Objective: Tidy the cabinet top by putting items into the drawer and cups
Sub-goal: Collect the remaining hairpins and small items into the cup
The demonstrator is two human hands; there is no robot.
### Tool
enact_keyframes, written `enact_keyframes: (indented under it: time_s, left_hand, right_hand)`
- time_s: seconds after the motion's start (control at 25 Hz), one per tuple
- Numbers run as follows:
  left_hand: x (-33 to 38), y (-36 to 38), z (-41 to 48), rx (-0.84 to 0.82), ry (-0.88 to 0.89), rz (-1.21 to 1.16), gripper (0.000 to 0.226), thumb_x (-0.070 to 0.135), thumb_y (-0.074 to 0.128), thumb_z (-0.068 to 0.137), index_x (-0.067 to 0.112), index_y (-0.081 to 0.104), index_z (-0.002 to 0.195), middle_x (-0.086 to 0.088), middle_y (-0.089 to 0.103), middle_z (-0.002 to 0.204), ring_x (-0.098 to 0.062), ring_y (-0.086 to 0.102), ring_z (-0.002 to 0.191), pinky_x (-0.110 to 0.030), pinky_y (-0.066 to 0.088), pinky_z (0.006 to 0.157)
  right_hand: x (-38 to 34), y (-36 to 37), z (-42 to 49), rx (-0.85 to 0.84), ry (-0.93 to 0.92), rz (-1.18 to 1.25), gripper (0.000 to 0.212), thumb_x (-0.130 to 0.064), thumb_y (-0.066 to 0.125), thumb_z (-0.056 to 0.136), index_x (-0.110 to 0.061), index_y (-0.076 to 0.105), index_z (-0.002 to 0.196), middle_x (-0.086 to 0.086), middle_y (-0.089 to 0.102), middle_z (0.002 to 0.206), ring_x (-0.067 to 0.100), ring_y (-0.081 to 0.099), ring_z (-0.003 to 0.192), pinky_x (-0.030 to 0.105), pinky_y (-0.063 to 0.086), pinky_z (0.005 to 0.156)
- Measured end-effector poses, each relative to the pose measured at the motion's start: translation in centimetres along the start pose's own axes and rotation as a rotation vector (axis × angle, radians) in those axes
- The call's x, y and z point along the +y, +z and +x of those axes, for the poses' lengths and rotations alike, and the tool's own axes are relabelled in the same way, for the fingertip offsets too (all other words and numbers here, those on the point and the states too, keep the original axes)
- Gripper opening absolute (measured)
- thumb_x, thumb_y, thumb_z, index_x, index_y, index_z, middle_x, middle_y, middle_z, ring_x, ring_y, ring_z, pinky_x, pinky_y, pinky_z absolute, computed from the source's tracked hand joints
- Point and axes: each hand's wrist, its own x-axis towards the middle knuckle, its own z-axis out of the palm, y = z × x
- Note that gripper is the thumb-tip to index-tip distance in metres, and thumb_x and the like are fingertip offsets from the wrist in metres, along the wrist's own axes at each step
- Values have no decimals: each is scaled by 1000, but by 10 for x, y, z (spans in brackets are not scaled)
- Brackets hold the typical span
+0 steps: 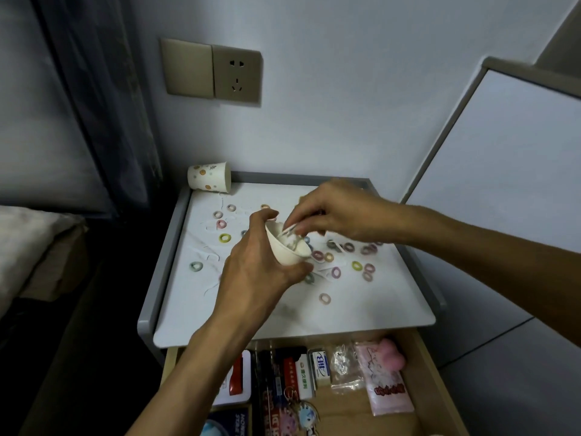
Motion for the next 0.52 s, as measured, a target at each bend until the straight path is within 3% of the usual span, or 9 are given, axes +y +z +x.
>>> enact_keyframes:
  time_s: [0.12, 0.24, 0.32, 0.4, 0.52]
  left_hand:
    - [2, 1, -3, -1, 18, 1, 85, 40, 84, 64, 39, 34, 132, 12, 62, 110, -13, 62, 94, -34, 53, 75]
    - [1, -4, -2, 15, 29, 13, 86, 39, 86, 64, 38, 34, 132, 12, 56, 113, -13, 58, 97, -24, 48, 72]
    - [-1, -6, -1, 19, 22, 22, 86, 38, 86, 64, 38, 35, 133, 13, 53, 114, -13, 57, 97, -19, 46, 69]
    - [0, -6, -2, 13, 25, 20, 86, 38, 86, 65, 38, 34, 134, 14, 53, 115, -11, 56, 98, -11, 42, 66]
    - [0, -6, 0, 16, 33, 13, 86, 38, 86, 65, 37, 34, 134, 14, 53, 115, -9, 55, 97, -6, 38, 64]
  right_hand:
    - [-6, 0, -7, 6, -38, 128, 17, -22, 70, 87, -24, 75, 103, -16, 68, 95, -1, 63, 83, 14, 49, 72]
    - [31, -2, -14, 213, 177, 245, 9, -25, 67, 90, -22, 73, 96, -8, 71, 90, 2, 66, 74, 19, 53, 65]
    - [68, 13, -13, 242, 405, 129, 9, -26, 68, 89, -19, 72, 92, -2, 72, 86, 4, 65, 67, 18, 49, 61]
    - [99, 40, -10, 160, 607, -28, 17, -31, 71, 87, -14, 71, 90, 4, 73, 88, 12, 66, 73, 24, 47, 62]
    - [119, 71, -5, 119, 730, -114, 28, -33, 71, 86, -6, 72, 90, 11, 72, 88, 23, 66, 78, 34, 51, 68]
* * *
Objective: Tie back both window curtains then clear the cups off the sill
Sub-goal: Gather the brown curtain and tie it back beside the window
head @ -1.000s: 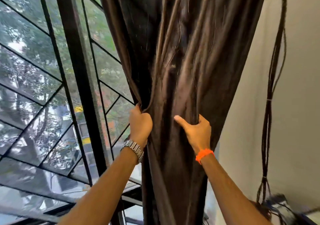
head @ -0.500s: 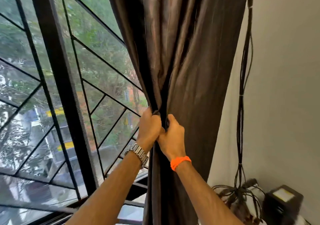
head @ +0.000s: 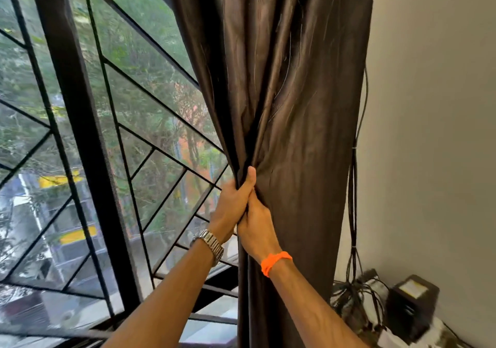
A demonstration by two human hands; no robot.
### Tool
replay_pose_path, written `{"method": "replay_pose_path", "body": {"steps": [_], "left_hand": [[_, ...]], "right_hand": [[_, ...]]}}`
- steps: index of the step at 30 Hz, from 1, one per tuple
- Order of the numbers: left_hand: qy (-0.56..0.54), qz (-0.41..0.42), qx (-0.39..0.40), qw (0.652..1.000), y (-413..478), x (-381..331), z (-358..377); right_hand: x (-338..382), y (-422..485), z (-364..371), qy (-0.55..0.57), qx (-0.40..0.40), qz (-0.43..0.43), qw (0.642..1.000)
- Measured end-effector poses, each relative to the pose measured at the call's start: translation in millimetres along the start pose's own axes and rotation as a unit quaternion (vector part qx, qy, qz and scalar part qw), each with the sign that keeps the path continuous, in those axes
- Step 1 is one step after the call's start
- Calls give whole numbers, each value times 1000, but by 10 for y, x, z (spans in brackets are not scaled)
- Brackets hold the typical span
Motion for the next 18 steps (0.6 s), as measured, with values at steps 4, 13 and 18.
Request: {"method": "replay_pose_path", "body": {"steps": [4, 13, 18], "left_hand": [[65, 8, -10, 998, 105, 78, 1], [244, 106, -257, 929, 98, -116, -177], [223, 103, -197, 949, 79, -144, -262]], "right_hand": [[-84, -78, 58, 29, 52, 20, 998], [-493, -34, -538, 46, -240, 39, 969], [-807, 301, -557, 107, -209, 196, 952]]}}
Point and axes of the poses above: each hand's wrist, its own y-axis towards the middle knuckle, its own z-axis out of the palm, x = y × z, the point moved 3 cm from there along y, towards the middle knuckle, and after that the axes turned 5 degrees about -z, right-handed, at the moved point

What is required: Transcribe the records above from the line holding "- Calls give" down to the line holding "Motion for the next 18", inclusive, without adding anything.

Result below:
- Calls give whole numbers, each value times 1000, but by 10 for y, x, z (spans in brackets are not scaled)
- Brackets hold the typical span
Motion for the next 18 steps (0.6 s), as measured, with values at steps 4, 13 and 18.

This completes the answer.